Arriba… derecha… abajo… izquierda… el seguía en pie. El cuchillo no salía. Así que empecé a llevarlo a la puerta de salida, arrastrándolo a través del cuchillo, y él obediente siguiendo mis pasos, aunque repitiendo su «No quiero irme, no quiero…» Hasta que en una de sus repeticiones lo interrumpí, empujándolo hacia afuera con todo y cuchillo, y cerrando la puerta en sus narices. Puse doble cerrojo y oí su cuerpo chocando con la puerta, la tocaba suave con sus dedos. «No me dejes ir» escuché levemente. No sentía lástima en realidad, pero sentía una ausencia, ausencia de un hecho, como si toda esa lástima fuese a golpearme en algún momento, como si un pequeño nudo fuera a crecer de golpe en mi garganta, derrumbándome.
Continuó golpeando la puerta. «Por favor, no quiero» «No quiero, por favor, no lo hagas»
Nadie en casa despertaba, se me hizo extraño pues ya había empezado a crearse bastante ruido.
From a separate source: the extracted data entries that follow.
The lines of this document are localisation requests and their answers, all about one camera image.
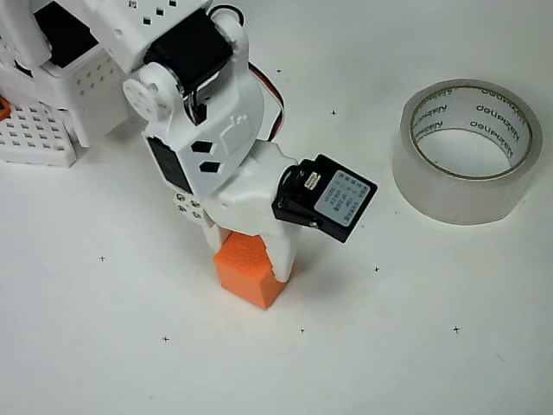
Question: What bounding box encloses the clear packing tape roll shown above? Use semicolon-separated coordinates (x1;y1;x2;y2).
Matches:
392;79;543;226

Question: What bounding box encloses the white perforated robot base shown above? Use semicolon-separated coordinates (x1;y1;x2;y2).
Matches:
0;102;79;169

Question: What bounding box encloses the red black servo cable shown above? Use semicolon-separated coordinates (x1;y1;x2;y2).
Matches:
248;62;287;142

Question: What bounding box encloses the orange foam cube block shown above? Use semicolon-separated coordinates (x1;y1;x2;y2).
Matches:
213;231;286;310

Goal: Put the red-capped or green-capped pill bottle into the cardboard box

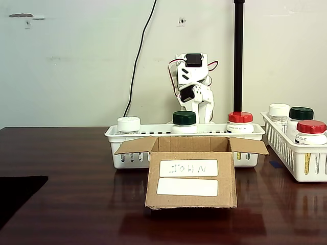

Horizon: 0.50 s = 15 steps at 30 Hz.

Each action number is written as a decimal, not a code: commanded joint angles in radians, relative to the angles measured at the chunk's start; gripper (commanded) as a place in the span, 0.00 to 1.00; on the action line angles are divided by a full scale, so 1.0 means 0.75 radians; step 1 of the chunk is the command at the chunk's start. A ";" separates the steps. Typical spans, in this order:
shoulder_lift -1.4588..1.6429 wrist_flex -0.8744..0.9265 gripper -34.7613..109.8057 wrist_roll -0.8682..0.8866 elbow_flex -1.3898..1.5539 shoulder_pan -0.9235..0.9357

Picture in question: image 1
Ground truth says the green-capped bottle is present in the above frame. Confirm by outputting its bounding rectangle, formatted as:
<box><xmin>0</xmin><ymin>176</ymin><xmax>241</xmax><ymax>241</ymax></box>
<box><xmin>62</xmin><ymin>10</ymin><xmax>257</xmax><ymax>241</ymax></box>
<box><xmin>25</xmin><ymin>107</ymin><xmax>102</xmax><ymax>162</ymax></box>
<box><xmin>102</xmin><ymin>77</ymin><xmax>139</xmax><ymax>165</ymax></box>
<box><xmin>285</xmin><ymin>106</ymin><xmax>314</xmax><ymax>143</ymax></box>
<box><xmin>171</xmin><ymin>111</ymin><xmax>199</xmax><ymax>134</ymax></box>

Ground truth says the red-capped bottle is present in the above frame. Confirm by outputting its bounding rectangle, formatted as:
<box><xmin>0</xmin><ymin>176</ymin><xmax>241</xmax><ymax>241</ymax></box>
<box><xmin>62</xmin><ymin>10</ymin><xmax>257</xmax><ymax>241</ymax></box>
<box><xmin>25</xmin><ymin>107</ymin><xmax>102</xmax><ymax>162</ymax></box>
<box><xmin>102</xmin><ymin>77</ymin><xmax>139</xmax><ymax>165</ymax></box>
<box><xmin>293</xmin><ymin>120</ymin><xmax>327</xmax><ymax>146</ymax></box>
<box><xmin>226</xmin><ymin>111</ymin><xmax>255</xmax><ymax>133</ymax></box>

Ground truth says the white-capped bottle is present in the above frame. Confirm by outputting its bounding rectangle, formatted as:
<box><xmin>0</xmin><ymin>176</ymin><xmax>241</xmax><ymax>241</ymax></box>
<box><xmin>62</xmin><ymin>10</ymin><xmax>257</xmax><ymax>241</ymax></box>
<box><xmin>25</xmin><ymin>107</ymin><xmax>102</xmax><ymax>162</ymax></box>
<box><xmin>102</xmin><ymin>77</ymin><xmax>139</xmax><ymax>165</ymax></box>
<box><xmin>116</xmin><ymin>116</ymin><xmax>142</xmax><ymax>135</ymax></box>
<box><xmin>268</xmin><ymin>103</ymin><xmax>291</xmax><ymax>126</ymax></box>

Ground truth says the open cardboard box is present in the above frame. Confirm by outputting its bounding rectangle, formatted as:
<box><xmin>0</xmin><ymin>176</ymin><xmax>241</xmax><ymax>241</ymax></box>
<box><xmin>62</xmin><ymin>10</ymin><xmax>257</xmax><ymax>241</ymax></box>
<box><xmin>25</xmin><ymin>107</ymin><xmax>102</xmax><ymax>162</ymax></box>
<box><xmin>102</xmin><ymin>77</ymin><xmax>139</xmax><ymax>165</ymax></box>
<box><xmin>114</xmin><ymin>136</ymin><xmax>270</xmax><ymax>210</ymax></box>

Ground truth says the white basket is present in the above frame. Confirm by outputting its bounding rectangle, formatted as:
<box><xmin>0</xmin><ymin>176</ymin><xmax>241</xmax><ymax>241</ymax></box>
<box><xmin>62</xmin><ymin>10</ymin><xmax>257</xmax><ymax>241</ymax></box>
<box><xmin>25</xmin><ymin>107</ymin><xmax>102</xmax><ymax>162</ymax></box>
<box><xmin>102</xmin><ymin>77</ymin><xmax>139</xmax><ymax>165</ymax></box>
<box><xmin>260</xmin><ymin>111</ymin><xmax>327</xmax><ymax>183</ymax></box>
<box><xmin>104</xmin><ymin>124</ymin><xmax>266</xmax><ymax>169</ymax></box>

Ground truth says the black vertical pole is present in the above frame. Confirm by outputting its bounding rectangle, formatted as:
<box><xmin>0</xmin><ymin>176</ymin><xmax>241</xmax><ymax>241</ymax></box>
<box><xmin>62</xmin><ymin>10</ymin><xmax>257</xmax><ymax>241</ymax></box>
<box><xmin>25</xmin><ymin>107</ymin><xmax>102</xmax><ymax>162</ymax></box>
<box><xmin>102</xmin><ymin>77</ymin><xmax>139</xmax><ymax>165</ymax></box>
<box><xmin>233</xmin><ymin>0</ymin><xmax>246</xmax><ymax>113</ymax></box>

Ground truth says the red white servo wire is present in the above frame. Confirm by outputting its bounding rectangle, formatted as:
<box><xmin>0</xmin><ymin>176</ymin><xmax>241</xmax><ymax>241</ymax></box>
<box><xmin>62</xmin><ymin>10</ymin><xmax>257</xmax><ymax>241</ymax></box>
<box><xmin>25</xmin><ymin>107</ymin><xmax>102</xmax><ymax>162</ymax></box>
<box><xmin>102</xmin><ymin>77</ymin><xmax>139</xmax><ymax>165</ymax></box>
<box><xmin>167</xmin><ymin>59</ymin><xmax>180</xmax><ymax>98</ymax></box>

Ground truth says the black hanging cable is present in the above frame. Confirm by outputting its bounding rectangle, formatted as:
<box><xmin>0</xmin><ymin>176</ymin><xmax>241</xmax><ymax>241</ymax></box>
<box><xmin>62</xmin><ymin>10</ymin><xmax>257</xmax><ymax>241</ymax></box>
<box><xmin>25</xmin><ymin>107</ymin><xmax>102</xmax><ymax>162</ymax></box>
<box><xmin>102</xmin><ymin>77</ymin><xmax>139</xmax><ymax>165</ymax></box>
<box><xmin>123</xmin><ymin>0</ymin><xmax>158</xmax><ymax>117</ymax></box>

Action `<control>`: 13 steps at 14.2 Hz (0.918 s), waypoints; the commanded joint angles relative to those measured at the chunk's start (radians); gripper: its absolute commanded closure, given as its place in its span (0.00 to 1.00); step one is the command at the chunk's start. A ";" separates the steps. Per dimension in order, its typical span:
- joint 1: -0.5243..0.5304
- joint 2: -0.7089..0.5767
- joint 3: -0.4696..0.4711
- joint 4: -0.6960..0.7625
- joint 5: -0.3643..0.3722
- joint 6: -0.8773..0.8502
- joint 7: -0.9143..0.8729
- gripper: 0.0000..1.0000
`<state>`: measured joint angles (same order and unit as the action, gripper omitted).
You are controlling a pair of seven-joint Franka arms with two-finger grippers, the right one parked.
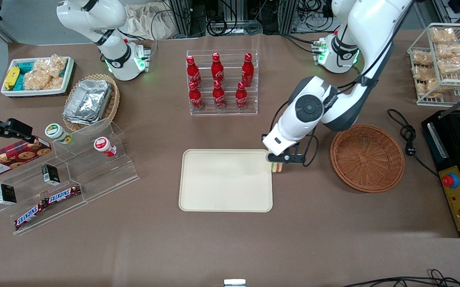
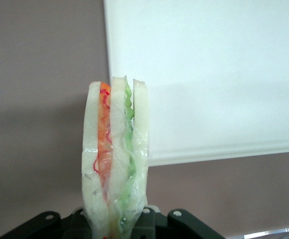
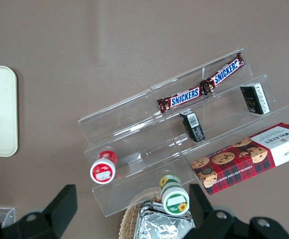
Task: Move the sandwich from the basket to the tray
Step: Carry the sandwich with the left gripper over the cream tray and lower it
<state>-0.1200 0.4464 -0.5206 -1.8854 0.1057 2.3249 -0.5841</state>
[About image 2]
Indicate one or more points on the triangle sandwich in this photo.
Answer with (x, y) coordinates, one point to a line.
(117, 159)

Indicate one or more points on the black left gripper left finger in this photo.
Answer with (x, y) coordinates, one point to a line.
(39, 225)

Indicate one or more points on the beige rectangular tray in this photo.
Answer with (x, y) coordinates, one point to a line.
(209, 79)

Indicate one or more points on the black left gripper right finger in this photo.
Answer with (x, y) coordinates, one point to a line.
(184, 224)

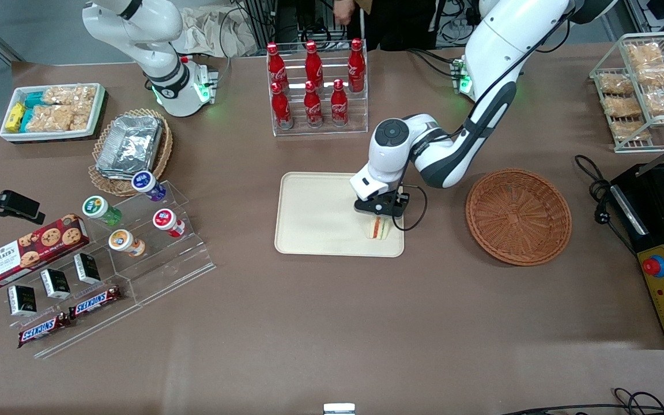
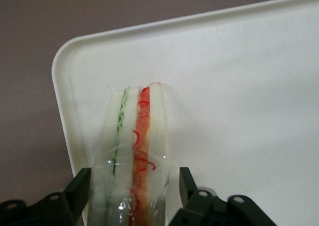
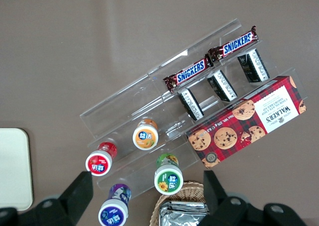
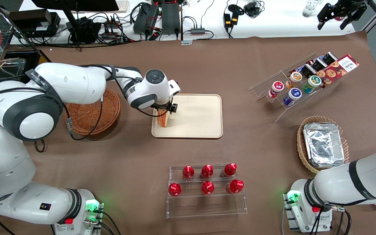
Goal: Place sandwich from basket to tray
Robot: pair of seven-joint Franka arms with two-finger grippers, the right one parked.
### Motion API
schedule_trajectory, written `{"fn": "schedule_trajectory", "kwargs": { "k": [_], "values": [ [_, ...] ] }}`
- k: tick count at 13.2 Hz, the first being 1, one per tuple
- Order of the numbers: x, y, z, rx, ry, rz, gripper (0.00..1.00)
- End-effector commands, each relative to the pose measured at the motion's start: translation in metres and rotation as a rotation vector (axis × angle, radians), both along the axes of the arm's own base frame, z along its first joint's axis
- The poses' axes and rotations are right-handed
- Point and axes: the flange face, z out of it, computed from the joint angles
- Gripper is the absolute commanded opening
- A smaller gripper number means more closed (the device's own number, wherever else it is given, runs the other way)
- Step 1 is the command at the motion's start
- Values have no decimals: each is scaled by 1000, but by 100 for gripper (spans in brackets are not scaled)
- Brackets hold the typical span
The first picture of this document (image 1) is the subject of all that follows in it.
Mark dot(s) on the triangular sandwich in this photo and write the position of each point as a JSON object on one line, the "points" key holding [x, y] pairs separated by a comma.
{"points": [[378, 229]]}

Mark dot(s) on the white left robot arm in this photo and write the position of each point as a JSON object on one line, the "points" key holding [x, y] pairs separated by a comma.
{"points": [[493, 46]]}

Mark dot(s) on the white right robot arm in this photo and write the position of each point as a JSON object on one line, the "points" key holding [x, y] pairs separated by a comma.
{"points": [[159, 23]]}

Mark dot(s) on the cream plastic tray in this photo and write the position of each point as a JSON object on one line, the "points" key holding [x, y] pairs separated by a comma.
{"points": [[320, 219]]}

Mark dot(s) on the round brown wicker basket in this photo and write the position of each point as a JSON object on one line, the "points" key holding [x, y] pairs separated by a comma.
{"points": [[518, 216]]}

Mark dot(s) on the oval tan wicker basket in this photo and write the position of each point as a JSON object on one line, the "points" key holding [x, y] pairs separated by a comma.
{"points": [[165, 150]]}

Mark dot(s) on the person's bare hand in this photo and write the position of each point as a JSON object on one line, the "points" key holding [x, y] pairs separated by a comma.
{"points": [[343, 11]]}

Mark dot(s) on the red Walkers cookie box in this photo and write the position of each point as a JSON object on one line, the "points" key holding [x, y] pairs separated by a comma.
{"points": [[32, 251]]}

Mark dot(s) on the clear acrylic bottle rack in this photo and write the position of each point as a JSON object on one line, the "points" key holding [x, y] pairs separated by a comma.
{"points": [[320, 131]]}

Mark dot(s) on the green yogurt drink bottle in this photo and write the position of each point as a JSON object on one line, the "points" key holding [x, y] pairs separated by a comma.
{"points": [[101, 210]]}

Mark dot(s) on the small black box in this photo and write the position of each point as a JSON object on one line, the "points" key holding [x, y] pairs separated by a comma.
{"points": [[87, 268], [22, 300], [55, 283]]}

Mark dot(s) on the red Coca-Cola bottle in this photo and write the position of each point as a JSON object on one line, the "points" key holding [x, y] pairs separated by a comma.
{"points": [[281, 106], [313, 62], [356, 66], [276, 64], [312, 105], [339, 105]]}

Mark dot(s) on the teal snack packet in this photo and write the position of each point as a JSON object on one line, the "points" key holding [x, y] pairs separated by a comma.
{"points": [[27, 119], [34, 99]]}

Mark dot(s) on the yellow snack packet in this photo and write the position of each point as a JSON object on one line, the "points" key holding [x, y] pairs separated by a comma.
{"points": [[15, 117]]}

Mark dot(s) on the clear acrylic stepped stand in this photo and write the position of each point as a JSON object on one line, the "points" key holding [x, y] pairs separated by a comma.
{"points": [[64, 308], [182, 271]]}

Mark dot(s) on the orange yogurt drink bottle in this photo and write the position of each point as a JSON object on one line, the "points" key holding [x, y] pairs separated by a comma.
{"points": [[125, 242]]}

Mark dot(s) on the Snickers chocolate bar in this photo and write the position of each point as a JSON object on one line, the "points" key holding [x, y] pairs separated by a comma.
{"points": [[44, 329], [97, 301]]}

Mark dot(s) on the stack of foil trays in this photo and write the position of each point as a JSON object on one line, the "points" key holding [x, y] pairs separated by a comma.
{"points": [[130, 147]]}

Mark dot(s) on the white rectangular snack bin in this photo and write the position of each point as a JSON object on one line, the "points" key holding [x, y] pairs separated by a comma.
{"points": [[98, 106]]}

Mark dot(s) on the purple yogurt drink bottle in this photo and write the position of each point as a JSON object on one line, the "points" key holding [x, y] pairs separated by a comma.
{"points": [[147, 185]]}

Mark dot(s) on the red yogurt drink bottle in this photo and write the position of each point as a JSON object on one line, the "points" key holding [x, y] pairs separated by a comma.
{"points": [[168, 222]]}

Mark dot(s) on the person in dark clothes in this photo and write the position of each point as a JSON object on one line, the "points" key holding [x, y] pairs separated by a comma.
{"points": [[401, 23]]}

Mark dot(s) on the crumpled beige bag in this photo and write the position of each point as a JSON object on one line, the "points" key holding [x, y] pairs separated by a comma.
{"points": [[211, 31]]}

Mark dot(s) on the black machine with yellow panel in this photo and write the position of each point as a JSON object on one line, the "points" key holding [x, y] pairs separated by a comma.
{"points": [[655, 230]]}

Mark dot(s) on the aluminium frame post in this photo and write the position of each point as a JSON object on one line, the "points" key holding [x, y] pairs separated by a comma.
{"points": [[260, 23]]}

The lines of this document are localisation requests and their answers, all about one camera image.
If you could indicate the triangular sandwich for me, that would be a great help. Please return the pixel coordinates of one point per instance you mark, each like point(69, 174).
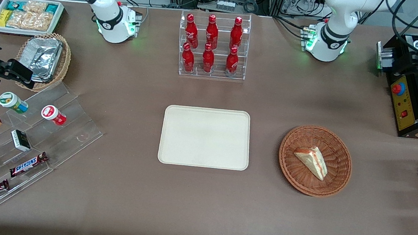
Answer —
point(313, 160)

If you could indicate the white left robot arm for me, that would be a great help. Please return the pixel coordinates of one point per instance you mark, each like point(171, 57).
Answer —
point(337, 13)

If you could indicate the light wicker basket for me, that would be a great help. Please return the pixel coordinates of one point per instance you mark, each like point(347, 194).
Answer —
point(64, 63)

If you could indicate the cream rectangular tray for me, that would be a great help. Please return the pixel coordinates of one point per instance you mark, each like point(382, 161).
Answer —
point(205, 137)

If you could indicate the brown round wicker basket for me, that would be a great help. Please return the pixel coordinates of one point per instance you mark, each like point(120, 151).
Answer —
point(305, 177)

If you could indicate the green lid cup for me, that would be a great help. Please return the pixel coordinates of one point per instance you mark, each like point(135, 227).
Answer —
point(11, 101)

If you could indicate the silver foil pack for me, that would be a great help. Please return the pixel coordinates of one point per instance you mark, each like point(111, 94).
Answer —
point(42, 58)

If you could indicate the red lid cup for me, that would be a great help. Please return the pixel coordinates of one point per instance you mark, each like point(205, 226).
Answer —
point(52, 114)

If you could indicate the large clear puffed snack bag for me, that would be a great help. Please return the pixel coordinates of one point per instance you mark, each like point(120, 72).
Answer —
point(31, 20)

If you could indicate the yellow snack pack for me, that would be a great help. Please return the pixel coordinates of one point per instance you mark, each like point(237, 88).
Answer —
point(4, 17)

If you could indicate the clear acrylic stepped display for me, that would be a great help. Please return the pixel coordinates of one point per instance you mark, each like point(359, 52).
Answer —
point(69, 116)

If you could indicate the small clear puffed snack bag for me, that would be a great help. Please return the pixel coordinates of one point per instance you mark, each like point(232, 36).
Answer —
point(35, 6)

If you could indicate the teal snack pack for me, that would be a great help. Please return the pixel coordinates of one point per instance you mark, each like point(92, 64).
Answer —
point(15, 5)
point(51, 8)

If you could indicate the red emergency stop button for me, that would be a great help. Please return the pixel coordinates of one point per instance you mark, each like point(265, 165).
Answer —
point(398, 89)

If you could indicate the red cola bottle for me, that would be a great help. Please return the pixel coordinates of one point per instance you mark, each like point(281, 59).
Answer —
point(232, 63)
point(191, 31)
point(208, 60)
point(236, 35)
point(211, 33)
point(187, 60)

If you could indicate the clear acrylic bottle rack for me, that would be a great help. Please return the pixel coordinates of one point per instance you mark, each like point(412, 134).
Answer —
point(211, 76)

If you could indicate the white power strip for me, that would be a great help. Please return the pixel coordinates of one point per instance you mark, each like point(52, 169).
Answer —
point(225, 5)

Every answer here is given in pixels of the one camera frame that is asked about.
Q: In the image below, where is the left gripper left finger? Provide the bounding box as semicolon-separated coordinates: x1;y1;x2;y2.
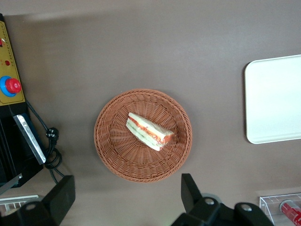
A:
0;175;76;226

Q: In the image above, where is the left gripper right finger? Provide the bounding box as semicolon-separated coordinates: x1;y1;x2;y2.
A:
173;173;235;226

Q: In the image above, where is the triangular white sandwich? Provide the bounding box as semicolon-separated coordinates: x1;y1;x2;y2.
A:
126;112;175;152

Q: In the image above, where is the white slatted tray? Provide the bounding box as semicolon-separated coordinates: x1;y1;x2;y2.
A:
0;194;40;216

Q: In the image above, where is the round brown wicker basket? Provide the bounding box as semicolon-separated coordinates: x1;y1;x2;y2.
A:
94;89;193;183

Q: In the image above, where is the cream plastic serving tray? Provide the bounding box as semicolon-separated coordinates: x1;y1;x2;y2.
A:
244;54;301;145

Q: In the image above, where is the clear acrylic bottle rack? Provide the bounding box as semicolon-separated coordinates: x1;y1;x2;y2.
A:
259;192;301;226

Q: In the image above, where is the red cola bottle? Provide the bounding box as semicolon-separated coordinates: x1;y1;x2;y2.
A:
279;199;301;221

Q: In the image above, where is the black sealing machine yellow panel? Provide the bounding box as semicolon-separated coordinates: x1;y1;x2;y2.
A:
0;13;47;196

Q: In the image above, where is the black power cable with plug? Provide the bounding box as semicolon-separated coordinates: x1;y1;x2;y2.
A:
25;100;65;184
Pero nadie, ni dentro ni fuera de la casa salió de su habitación.
Volví al sillón, cubrí mi cuerpo, cara y pies con la cobija, cerré los ojos.
En un breve tiempo recordé que deberia limpiar la sangre y me levanté súbitamente, sentándome en el sillón, quitándome la cobija de la cara. La luz de la mañana iluminó la sala. No había golpes, ni sollozos, ni sangre.